## TASK INPUTS
☆ ☆ ☆ ☆ ☆ ☆ ☆
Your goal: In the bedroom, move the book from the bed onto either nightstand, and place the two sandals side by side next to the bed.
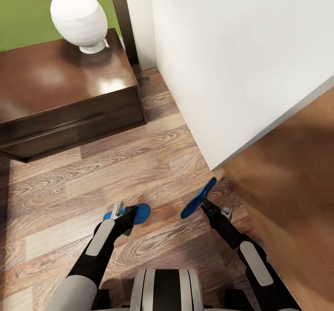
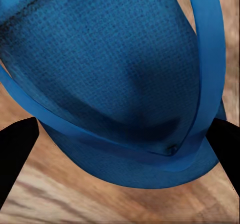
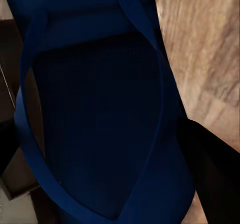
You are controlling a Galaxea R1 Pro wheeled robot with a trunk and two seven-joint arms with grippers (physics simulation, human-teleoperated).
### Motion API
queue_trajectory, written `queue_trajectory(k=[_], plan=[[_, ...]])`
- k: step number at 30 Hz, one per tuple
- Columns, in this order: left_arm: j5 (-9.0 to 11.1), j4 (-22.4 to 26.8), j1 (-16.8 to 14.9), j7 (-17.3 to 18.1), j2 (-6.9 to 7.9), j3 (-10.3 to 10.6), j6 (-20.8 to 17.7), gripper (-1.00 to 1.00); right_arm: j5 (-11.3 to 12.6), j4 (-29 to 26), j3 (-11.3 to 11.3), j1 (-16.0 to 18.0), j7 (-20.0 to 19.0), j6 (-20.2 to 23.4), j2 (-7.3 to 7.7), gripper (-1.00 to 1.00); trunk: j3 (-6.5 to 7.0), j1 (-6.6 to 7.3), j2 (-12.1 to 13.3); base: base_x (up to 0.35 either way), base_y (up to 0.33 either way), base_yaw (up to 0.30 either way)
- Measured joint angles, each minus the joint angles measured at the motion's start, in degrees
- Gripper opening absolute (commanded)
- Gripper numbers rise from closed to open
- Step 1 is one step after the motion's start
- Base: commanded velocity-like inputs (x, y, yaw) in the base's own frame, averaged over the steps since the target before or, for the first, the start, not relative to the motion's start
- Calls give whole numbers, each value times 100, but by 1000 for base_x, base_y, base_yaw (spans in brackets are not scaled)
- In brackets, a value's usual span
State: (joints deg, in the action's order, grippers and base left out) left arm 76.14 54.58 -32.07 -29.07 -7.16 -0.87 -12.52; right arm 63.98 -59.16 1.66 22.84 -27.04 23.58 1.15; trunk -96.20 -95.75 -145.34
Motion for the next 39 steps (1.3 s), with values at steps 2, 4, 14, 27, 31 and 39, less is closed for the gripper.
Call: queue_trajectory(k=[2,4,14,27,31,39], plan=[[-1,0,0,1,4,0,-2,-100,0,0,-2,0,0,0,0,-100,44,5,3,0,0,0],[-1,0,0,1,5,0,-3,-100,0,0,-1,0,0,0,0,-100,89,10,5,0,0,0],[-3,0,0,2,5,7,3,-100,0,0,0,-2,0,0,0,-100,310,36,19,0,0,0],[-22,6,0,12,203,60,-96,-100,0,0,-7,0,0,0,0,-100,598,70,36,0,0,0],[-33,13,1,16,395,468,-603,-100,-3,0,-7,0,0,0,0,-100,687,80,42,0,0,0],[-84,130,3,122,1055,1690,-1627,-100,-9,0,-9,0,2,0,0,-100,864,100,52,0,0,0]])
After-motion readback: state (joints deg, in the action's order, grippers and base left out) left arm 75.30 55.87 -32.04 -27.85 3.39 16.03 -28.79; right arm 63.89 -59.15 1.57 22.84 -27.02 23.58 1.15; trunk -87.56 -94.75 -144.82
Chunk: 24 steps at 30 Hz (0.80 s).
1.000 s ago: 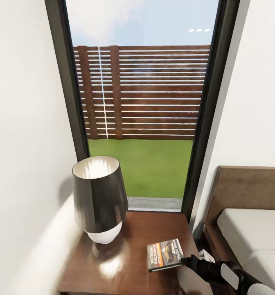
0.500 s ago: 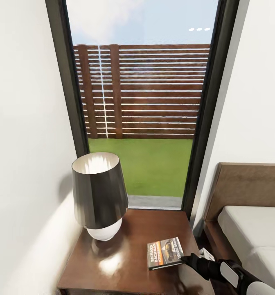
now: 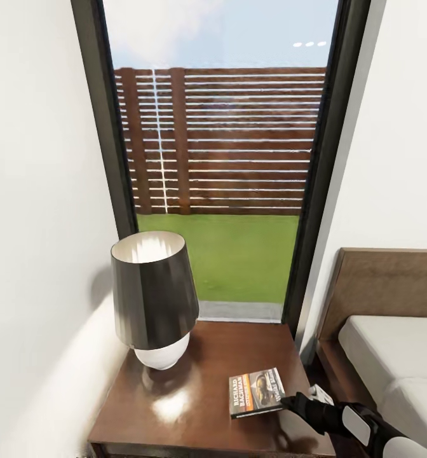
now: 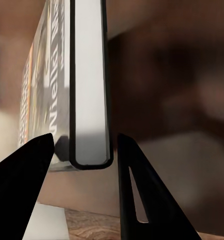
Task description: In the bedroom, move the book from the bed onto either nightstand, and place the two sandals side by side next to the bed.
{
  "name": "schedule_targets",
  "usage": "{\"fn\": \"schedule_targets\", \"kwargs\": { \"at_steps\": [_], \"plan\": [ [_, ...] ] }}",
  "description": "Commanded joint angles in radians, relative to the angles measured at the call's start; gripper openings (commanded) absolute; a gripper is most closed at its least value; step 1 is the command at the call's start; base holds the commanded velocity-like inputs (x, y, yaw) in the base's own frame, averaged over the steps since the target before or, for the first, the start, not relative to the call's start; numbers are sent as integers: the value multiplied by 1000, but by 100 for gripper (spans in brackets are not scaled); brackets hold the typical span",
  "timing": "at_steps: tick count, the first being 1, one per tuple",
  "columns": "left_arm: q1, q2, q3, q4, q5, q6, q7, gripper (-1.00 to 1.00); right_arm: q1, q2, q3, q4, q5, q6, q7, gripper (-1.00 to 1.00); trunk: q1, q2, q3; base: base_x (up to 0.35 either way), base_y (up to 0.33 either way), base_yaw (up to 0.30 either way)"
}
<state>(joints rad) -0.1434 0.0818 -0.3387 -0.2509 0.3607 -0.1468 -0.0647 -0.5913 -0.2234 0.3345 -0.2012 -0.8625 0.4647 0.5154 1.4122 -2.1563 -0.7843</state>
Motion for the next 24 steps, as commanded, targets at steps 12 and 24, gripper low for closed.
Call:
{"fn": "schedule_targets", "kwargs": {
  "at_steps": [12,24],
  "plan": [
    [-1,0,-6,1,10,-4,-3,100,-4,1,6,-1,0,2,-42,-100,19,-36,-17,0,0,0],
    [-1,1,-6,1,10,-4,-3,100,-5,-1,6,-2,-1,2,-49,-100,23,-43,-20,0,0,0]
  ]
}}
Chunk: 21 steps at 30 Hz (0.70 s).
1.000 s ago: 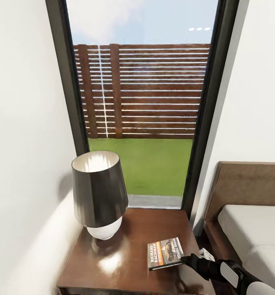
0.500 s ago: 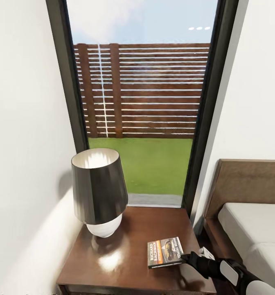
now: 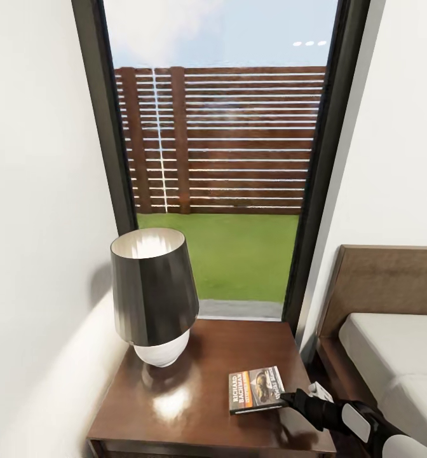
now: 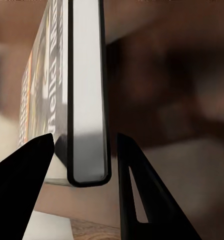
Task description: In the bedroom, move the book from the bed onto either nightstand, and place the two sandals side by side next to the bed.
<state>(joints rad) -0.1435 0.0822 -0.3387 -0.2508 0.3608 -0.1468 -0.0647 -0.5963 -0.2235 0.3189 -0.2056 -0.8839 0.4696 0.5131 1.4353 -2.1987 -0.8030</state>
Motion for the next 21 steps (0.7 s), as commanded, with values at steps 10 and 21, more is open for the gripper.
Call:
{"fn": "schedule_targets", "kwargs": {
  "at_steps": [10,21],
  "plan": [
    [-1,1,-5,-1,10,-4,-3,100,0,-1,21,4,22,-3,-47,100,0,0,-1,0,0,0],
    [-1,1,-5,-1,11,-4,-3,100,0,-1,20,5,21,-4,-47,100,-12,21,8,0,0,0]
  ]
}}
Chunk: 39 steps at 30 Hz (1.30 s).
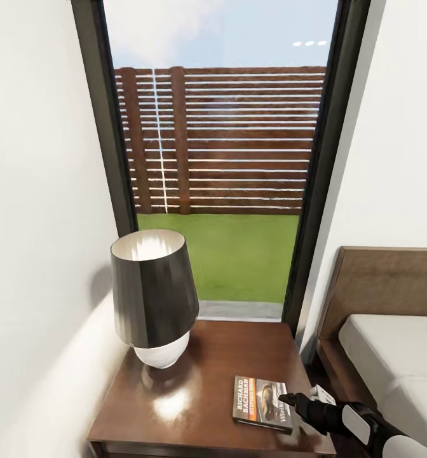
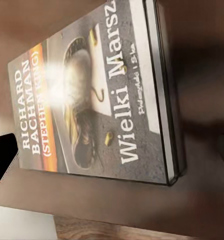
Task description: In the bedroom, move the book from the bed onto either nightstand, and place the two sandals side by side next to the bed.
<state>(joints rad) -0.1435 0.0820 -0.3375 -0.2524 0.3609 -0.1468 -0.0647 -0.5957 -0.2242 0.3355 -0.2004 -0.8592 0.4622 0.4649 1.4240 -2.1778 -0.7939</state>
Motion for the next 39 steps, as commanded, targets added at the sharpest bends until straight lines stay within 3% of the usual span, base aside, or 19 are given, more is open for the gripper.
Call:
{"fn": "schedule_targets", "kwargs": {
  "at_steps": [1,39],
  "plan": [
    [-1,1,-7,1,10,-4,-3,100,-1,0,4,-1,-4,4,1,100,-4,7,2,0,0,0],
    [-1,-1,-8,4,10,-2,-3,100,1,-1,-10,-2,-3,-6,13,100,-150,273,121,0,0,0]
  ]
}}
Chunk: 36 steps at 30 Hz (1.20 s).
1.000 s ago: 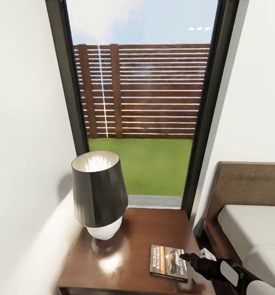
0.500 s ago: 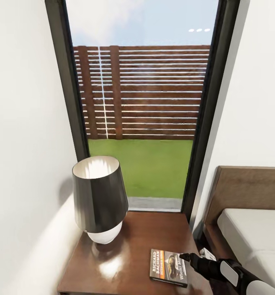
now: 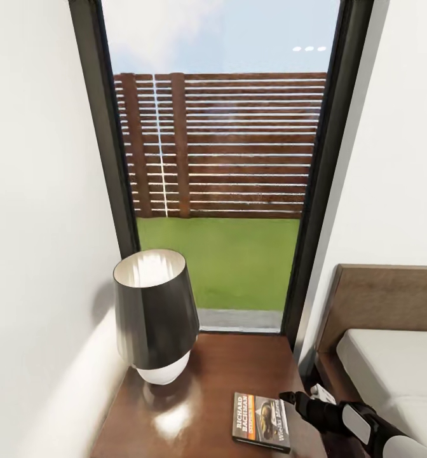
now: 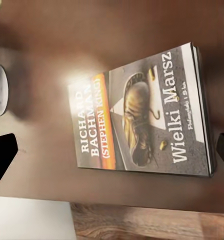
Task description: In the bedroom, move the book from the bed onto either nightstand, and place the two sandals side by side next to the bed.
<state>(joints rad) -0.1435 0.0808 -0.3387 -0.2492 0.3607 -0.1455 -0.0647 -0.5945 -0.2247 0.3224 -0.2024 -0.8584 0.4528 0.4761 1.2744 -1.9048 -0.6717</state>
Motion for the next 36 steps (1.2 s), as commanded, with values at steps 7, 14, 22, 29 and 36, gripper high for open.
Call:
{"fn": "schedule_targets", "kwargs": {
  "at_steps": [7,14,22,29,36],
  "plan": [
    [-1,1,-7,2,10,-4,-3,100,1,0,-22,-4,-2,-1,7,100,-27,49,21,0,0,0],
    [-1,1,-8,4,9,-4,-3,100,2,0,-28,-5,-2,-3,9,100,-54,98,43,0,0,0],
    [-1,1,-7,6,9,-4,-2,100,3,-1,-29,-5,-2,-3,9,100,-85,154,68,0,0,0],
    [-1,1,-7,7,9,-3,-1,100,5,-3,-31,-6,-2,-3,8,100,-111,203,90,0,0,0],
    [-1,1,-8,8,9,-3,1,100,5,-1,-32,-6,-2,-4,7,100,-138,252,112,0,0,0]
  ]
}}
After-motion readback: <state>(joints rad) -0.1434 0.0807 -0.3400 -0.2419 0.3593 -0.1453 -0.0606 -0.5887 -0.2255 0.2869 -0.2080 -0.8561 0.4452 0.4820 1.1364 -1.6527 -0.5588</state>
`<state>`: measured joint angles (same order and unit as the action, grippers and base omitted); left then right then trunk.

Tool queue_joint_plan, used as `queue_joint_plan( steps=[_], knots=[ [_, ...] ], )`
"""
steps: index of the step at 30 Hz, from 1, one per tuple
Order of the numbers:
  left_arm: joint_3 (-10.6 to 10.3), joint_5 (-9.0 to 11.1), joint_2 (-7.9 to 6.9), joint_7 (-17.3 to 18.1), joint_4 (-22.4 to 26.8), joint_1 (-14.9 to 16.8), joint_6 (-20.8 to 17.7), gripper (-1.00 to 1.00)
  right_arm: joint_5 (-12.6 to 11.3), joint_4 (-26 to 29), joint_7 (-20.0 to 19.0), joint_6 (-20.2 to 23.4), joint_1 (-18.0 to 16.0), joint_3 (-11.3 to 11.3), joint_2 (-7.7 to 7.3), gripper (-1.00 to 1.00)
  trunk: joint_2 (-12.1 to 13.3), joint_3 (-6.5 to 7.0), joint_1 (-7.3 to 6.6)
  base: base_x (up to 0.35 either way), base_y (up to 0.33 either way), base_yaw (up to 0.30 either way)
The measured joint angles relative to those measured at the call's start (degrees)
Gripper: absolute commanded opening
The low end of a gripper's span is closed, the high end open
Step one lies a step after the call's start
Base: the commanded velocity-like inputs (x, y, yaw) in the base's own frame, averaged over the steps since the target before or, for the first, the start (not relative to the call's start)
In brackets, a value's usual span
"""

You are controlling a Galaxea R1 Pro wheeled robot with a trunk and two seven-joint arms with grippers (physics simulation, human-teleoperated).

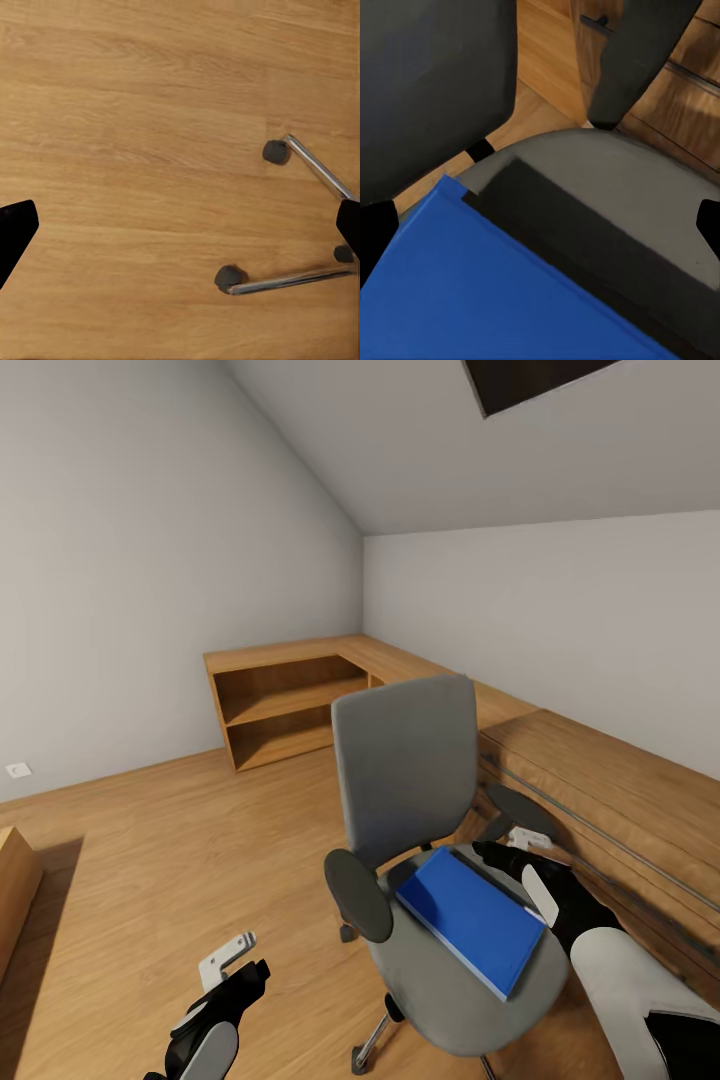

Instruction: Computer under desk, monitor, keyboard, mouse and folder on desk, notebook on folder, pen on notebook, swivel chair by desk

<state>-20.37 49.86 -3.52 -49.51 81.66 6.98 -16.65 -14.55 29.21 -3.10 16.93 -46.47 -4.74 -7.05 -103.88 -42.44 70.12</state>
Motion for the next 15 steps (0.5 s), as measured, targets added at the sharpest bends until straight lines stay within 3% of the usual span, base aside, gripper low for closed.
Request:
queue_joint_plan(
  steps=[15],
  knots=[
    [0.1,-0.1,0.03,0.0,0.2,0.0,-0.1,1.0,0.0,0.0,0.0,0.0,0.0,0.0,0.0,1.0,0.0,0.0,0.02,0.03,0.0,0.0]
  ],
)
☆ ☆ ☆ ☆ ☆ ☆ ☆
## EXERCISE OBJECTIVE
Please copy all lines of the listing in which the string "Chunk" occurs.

## RESPONSE BELOW
Chunk: 24 steps at 30 Hz (0.80 s).
Chunk: 21 steps at 30 Hz (0.70 s).
Chunk: 39 steps at 30 Hz (1.30 s).
Chunk: 36 steps at 30 Hz (1.20 s).

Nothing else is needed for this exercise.